てんかんと闘っている多くの人にとって、ストレスは引き金となります。Emotional stress-induced seizures(感情的ストレスによる発作)」という論文があります。Another reflex epilepsy? という論文の中で、著者らは、9歳の子どもが親との有害な関係のためにストレスによる発作を起こしていたというケーススタディを紹介しています。母親と一緒にいるとき、子どもは高レベルの発作活動を示した。医師は、母親を部屋から出し、父親を部屋に入れました。父親が子供と一緒にいる間は、発作の活動は起こりませんでした。母親が戻ってくると、再び発作活動が始まりました。子供は両親から引き離され、小児精神科病棟に入れられ、治療と処置の結果、2週間で発作が起こらなくなりました。その後4ヶ月間、患者は監視されていましたが、母親のもとに置いておくと再び発作活動が始まる可能性が懸念されたため、父親に親権が認められました。

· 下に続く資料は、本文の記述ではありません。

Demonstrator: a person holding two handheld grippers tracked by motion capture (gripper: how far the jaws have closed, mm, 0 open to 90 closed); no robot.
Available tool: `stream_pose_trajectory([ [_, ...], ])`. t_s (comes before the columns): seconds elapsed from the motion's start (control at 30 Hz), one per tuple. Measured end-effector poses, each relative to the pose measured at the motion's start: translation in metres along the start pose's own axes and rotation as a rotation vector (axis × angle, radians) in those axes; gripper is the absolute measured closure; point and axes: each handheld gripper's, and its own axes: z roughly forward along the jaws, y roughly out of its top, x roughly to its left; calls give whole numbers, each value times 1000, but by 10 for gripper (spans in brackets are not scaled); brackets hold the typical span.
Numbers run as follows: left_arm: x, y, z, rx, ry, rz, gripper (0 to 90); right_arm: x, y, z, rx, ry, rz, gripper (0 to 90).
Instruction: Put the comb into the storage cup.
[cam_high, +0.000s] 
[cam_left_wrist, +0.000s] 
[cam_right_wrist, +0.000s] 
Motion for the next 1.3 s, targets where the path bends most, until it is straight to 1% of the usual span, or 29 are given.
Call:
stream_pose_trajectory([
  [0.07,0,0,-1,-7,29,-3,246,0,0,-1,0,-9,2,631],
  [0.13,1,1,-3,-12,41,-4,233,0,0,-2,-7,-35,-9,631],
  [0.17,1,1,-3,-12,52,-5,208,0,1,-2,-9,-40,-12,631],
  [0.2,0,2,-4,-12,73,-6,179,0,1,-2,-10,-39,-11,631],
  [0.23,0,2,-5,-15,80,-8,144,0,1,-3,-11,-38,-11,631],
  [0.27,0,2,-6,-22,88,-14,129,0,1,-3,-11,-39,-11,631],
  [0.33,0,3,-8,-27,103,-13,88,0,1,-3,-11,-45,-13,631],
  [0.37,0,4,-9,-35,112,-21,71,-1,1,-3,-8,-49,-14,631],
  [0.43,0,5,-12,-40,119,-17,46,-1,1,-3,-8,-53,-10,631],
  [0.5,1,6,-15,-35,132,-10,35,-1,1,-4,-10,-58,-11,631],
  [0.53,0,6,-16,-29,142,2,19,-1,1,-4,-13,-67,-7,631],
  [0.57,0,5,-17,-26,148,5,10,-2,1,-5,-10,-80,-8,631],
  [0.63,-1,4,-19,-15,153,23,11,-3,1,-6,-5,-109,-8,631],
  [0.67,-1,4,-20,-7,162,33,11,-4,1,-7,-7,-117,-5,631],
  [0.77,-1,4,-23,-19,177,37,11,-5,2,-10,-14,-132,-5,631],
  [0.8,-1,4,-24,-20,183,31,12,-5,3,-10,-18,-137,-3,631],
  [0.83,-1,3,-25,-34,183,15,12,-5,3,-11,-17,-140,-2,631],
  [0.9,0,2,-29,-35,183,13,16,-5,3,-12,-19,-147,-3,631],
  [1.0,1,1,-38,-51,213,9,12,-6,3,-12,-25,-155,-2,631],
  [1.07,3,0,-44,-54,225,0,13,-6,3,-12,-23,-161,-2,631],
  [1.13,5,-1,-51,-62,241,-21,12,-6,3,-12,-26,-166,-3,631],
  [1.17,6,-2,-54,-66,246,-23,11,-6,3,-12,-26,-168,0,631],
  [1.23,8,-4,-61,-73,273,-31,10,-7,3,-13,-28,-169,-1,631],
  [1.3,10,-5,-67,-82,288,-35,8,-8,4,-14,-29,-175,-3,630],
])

このケースで重要なのは、虐待が子供に与える影響を示していることです。子供のストレスによる発作は、環境が毒されているときに起こることが多いのです。長期的には、心的外傷後ストレス障害などの症状を引き起こし、認知症などのリスクが高くなります。


反射神経てんかんの治療

Epilepsy Foundationによると、反射性てんかんの発作をコントロールするために、バルプロエート、クロナゼパム、クロバザム、ラモトリギン、フェノバルビタールなどの薬を使用することができます。発作が起こらないようにするためには、何がきっかけで発作が起こるのかを理解することが一番です。発作日誌をつけることで、何が発作の引き金になっているのかパターンを見つけ、発作の予防に役立てることができる患者さんもいます。


まとめ

反射性てんかん(RE)は、すべてのてんかん発作が感覚刺激によって誘発される特異な症候群と定義されています(Hanif and Musick, 2021)。反射性発作は、二次的な全般化を伴うか伴わないかにかかわらず、全般的または局所的な発症からなる様々な形態をとります(Hanif and Musick, 2021)。発作を予防・軽減するためには、その人のトリガーが何であるかを知ることが重要です。何が発作の引き金になるかを知ることに加えて、特定の抗痙攣薬が発作活動の抑制に役立つこともあります。